Rechtliche Grundlagen für private Sicherheitsdienste sollen verändert werden

Gregor Lehnert stellt Forderungen an die Kanzlerin: Neue Rechtsgrundlagen für Private Security Unternehmen

Gregor Lehnert, Staatssekretär a. D. und Präsident des Bundesverbandes der Sicherheitswirtschaft (BDSW) hat seine Glückwünsche an die Kanzlerin zum Wahlsieg genutzt, um gleichzeitig auf wichtige Forderungen seines Verbandes hinzuweisen: Er wünscht sich, dass nicht mehr das Wirtschaftsministerium, sondern das Innenministerium in Zukunft für die privaten Sicherheitsunternehmen zuständig sein solle. Wie der Online-Nachrichtendienst Cop2Cop.de berichtet, sagte Lehnert wörtlich: „Die rechtlichen Grundlagen für die privaten Sicherheitsdienste müssen auf eine neue Grundlage gestellt werden. Nur so kann das Sicherheitsniveau für den Wirtschaftsstandort Deutschland dauerhaft erhöht werden“. Er bezeichnete Prävention und Abwehr von Gefahren als gesamtgesellschaftliche Aufgabe, die nicht allein durch das Gewerberecht geregelt werden könne. Vielmehr hätten die Bürger einen Anspruch darauf, dass die Politik für eine gute Ausbildung der Sicherheitsmitarbeiter sorge – zurzeit gibt es in Deutschland ca. 180.000 Beschäftigte bei privaten Sicherheitsdiensten – und dass der Gewerbezugang zur Sicherheitsbranche deutlich verschärft werde.

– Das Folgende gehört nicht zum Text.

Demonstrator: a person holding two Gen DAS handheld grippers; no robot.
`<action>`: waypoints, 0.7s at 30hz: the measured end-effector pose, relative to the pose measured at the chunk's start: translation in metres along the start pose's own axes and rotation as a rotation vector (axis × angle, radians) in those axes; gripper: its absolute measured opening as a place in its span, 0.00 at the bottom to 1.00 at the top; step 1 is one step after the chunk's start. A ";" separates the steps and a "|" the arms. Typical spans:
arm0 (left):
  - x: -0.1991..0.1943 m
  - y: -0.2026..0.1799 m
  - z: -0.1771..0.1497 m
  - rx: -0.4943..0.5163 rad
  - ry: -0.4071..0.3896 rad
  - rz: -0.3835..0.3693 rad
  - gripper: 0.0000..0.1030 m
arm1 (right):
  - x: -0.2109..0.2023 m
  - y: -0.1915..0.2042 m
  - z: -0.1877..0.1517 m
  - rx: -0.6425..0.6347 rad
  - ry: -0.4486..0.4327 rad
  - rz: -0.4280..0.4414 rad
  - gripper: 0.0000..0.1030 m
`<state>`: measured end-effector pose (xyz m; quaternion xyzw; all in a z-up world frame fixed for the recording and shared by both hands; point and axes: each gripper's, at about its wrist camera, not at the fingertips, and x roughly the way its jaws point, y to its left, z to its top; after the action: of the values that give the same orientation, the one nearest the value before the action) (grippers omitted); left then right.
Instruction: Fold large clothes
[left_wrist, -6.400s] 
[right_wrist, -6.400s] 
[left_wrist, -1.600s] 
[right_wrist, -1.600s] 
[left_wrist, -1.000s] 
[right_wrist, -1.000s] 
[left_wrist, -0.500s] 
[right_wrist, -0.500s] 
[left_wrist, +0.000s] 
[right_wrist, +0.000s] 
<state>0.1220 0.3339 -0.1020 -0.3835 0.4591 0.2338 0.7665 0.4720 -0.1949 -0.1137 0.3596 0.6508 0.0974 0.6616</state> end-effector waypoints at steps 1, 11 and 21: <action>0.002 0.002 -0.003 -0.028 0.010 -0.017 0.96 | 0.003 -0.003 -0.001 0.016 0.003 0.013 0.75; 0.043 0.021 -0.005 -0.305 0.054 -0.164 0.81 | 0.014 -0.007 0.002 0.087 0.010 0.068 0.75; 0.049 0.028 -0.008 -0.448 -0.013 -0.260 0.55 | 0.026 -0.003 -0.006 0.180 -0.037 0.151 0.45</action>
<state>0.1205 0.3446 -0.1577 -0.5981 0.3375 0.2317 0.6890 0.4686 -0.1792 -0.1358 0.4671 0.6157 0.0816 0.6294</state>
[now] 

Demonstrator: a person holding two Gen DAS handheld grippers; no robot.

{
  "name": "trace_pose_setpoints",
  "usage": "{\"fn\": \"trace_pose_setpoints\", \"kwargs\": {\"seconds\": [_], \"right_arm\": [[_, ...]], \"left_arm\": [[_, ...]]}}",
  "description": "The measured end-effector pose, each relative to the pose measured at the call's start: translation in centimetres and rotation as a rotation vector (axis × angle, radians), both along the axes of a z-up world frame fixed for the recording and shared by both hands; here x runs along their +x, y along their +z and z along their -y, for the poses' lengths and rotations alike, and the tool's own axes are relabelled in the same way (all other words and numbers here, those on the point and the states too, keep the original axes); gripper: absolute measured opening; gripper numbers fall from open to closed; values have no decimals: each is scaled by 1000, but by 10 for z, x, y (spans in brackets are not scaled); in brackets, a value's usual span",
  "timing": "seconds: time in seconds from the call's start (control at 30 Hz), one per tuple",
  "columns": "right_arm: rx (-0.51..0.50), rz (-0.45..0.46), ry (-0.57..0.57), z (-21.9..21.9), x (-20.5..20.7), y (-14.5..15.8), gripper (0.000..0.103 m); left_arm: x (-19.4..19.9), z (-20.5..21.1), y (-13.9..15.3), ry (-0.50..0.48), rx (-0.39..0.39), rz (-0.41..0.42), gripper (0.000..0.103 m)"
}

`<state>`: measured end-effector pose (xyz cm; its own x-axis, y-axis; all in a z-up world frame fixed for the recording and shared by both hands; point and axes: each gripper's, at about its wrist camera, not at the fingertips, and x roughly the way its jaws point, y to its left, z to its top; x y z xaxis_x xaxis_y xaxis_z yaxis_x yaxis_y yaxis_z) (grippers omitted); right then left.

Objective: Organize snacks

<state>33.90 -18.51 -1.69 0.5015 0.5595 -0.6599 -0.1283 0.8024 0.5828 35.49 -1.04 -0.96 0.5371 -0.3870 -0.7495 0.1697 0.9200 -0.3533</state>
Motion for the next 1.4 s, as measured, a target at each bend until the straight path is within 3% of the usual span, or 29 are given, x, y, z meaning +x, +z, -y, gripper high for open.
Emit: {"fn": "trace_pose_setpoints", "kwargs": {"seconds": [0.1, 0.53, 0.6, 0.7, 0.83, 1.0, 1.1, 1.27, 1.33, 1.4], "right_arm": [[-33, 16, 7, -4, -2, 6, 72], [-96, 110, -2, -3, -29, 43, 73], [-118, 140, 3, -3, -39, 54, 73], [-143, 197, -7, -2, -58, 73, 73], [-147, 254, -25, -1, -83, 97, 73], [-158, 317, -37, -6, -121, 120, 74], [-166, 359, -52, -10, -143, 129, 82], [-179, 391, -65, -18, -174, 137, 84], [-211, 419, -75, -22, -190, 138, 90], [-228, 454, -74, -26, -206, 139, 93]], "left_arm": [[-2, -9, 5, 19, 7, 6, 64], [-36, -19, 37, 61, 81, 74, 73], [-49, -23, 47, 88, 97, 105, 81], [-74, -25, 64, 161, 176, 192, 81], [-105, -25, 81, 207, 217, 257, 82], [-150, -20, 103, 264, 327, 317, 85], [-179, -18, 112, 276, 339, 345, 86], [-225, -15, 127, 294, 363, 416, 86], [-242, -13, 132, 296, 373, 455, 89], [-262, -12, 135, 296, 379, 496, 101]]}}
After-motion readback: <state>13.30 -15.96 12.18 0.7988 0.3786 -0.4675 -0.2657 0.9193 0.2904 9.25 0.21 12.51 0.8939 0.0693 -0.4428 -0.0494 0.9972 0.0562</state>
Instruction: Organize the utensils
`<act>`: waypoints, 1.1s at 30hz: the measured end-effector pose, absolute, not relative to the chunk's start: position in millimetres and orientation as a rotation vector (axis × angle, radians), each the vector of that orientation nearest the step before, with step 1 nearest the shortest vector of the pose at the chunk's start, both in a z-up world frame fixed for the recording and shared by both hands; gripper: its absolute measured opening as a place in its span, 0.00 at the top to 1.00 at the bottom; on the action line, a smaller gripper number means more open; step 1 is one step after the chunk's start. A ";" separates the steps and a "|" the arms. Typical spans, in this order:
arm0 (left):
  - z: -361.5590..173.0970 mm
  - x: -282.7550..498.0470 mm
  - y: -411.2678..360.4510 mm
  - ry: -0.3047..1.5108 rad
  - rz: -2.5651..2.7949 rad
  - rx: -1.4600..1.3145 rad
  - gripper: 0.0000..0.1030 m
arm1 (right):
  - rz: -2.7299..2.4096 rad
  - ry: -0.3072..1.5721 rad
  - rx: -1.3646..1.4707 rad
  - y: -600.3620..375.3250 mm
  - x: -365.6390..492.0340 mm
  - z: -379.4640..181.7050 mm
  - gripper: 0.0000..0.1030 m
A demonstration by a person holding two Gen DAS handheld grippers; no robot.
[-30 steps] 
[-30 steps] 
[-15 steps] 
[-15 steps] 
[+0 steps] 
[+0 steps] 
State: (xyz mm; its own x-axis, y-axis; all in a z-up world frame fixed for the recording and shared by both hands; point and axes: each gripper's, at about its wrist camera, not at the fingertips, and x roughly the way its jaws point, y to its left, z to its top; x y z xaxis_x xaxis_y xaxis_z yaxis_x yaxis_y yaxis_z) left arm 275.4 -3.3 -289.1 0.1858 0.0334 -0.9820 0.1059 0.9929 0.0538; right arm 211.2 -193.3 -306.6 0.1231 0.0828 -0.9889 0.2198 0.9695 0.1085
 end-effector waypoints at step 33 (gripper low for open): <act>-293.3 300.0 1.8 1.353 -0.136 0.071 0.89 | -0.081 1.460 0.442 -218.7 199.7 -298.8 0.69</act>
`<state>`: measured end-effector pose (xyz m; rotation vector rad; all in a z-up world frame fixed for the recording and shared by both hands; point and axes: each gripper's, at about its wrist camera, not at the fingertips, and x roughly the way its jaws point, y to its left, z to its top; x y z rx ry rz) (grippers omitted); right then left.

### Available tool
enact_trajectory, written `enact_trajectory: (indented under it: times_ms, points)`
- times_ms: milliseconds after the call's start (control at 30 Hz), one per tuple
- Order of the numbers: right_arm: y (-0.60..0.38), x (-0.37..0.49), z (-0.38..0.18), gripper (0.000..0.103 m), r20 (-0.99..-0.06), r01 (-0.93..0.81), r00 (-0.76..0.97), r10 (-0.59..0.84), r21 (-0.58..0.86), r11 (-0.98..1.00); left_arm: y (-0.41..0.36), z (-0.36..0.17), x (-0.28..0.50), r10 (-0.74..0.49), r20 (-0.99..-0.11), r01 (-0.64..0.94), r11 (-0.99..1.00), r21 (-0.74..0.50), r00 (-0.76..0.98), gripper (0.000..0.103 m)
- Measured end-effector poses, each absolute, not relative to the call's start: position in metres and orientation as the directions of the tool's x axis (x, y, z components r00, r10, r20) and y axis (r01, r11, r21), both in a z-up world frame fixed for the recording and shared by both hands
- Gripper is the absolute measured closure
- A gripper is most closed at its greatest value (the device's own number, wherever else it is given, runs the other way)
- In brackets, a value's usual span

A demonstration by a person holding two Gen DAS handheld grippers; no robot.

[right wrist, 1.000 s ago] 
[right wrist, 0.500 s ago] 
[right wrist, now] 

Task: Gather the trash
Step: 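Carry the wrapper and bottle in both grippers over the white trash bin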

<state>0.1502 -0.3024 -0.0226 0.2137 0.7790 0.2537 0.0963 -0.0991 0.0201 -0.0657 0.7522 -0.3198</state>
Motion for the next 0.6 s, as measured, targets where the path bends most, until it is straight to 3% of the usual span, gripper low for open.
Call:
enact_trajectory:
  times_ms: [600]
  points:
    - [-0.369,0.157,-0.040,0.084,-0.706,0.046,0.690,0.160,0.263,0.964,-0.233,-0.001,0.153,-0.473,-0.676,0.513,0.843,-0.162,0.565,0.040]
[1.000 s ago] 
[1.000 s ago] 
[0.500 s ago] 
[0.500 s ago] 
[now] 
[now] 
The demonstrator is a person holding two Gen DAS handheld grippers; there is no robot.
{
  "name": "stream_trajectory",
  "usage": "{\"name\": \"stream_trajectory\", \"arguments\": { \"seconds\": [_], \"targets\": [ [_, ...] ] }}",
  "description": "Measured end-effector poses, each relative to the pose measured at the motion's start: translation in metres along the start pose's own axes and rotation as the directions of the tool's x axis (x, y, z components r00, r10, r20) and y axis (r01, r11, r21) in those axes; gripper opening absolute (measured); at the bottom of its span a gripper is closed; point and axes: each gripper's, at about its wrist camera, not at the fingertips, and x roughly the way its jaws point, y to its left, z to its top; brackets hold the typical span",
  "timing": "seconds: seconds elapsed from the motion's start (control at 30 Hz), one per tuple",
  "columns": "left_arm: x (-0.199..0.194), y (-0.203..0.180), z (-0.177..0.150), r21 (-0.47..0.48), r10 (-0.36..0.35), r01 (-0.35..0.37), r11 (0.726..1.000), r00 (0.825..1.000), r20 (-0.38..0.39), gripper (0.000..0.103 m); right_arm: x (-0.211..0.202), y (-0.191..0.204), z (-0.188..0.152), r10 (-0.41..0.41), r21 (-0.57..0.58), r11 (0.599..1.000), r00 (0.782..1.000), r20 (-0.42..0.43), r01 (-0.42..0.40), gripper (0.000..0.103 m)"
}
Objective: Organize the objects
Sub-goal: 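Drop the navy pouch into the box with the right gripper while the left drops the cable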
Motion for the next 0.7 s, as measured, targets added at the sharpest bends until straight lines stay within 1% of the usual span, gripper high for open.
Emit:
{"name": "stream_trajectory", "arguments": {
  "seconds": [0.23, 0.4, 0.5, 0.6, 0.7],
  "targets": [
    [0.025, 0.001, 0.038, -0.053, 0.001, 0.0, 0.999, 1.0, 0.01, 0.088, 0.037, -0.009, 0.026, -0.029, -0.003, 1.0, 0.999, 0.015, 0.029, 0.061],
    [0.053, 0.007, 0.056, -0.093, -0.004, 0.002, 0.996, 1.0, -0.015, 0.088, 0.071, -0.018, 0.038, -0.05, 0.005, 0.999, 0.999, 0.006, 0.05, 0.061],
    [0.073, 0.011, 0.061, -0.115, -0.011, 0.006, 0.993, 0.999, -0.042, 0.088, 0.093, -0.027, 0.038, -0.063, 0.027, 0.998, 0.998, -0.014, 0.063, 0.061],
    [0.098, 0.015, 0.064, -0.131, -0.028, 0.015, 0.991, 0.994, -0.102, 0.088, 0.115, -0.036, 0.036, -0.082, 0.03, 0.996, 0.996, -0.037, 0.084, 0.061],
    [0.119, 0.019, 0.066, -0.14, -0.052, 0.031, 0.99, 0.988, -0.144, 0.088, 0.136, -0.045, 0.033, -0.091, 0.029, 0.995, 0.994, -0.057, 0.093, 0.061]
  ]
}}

Das Qualitätsniveau soll unter anderem dadurch angehoben werden, dass jeder zukünftige Unternehmer im privaten Sicherheitswesen zumindest eine qualifizierte Ausbildung als Fachkraft für Schutz und Sicherheit haben muss. Was die Bezahlung der Beschäftigten anbelangt, so sieht Lehnert keinen Handlungsbedarf im Hinblick auf flächendeckende Mindestlöhne. Die bisherige Regelung, Mindestlöhne über die Tarifvertragsparteien auszuhandeln, hält er für sinnvoll und zeigte sich zuversichtlich, dass die neue Bundesregierung an dieser Praxis festhalte.